= Directions =
Read the records below. Copy each line where the string "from" occurs.

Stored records
────────────────

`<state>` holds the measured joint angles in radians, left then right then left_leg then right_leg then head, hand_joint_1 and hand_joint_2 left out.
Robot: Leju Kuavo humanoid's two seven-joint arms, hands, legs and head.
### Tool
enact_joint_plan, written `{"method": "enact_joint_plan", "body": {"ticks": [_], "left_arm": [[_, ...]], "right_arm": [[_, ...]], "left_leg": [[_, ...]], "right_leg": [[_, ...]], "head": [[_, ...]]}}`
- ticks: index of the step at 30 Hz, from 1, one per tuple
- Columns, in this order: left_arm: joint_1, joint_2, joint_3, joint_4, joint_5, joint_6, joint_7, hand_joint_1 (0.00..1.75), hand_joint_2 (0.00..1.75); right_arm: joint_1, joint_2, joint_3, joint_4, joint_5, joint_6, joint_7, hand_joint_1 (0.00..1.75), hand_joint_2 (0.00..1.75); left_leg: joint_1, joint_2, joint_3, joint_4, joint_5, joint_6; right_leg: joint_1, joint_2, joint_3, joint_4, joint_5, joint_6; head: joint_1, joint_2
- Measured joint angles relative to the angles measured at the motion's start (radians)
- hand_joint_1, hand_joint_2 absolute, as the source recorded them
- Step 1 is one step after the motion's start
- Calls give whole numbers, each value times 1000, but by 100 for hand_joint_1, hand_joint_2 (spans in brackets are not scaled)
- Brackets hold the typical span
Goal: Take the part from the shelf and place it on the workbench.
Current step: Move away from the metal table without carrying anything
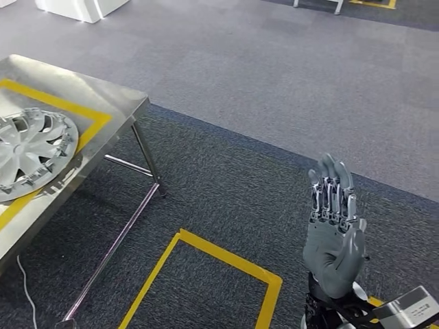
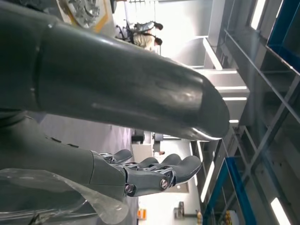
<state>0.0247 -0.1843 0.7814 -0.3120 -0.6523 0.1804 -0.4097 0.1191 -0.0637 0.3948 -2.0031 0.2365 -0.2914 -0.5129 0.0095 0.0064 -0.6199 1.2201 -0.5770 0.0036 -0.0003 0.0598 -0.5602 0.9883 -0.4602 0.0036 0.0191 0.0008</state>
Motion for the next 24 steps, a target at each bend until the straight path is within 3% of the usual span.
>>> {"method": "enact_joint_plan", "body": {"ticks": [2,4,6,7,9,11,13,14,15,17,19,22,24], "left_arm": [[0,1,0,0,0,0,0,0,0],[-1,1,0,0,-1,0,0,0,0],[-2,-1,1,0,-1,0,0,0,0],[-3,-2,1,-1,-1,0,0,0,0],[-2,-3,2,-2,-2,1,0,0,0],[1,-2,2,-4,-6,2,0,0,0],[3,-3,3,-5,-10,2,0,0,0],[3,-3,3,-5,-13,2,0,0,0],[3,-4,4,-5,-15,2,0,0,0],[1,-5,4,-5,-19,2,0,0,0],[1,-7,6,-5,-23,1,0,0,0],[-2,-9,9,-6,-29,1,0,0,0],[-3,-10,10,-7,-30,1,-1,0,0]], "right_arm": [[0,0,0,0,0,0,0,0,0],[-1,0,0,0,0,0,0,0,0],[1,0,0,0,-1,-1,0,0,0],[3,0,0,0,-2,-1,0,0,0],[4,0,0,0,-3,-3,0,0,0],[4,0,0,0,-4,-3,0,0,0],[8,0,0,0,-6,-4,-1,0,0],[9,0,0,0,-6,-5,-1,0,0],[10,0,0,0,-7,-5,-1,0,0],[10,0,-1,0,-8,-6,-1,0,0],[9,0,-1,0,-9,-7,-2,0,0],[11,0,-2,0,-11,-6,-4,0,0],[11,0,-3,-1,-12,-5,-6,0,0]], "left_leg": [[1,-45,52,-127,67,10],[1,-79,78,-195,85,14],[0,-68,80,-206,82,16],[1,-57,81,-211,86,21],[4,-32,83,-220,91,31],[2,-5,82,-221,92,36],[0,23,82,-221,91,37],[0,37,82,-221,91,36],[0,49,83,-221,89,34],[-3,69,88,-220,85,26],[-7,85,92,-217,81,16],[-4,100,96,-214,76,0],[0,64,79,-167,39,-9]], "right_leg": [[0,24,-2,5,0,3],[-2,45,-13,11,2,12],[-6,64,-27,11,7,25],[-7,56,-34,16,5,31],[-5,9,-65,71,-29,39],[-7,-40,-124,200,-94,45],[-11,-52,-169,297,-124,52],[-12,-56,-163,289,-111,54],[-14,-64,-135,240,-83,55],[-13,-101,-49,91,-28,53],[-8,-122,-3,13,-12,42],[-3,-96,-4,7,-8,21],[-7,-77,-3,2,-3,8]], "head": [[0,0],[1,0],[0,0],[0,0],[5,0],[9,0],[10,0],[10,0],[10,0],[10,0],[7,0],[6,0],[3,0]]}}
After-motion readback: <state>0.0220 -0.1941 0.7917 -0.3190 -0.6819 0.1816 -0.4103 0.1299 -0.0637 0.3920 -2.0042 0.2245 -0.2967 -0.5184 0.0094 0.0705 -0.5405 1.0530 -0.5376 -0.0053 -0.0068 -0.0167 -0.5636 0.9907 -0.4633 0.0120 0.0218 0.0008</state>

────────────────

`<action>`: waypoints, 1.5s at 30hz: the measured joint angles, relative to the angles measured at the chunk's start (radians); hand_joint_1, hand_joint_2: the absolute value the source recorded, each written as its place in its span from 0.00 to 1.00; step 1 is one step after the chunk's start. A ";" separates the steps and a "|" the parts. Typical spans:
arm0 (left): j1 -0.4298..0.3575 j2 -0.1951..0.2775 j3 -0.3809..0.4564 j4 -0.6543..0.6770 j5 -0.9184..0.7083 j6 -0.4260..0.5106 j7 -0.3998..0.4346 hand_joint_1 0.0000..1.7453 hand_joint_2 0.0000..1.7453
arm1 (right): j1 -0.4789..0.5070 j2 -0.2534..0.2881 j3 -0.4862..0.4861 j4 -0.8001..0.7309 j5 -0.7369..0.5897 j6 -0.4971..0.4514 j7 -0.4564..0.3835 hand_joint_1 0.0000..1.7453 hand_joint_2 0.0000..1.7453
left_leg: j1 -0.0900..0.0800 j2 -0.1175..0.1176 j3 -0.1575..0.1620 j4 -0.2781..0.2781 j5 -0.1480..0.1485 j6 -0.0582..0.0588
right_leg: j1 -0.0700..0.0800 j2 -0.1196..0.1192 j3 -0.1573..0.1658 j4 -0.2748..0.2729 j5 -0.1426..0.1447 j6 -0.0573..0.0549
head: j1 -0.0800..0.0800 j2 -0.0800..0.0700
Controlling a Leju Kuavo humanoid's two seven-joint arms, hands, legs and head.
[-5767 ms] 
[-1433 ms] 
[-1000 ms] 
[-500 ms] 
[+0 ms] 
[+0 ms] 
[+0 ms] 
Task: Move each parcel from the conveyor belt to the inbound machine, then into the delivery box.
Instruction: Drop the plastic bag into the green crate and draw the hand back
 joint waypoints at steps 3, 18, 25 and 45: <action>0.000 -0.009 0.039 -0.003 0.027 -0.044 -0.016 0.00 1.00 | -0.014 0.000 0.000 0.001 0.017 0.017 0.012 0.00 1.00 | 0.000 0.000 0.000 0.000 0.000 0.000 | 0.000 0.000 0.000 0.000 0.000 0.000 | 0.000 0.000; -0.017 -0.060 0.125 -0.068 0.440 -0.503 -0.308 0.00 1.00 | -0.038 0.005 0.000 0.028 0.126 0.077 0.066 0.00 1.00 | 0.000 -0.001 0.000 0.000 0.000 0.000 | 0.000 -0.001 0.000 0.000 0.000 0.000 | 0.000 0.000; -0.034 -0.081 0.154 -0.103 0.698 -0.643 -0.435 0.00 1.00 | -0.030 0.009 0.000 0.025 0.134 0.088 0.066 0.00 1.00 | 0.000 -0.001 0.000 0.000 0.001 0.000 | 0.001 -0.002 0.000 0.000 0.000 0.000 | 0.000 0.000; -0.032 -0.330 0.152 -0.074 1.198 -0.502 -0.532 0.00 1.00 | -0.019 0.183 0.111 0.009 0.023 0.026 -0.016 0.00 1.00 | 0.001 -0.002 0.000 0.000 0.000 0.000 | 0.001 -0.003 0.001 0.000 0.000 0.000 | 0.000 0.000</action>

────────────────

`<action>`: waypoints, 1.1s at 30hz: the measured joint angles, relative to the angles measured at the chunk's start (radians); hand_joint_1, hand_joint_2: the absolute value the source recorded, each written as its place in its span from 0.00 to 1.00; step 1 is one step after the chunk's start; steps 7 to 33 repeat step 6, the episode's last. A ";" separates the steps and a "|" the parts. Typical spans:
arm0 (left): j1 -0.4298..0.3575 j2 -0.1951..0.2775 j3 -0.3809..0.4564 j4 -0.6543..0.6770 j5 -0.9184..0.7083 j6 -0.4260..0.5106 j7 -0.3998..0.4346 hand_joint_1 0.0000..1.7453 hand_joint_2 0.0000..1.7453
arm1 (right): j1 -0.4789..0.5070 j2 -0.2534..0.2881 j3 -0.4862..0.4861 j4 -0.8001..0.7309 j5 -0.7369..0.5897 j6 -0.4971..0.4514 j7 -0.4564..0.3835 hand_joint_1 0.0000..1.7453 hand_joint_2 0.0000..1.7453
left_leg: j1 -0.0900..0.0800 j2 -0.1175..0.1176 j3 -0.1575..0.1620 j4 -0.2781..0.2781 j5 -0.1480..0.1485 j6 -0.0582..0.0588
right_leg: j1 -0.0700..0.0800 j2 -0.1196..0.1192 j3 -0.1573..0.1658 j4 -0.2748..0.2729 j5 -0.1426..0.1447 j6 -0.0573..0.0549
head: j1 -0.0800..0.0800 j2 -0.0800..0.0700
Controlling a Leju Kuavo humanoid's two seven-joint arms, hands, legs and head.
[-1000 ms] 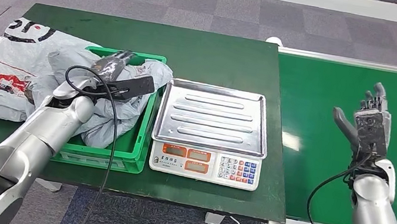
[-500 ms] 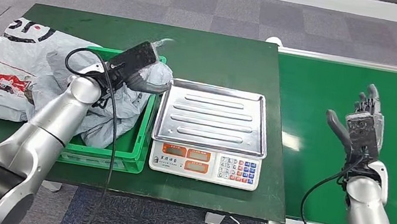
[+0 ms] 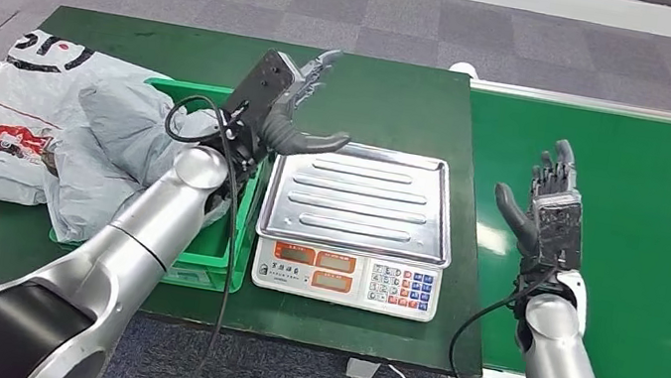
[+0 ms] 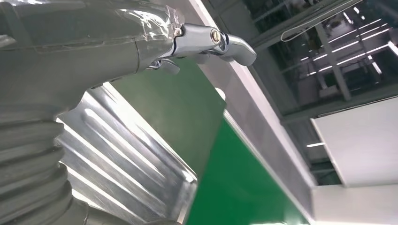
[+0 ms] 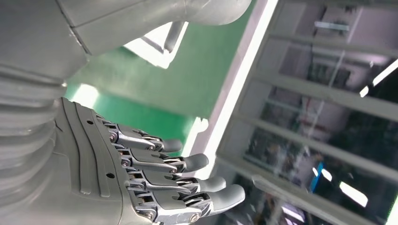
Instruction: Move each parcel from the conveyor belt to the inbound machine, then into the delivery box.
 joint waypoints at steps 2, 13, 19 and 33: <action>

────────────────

= Result for this task =
- ticks: index of the step at 30 Hz, from 1, one per tuple
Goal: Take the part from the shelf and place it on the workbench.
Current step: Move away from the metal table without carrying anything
`<action>`: waypoints, 1.5s at 30hz: the measured joint angles, relative to the angles measured at the chunk's start (radians); hand_joint_1, hand_joint_2: the absolute value the source recorded, each written as its place in its span from 0.00 to 1.00; step 1 is one step after the chunk's start. A ";" separates the steps and a "|" the parts. Typical spans:
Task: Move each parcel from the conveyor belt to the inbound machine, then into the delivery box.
`<action>`: waypoints, 1.1s at 30hz: the measured joint angles, relative to the angles measured at the chunk's start (radians); hand_joint_1, hand_joint_2: the absolute value the source recorded, each written as its place in its span from 0.00 to 1.00; step 1 is one step after the chunk's start; steps 7 to 33 repeat step 6, the episode's last. A ";" separates the steps and a "|" the parts. Typical spans:
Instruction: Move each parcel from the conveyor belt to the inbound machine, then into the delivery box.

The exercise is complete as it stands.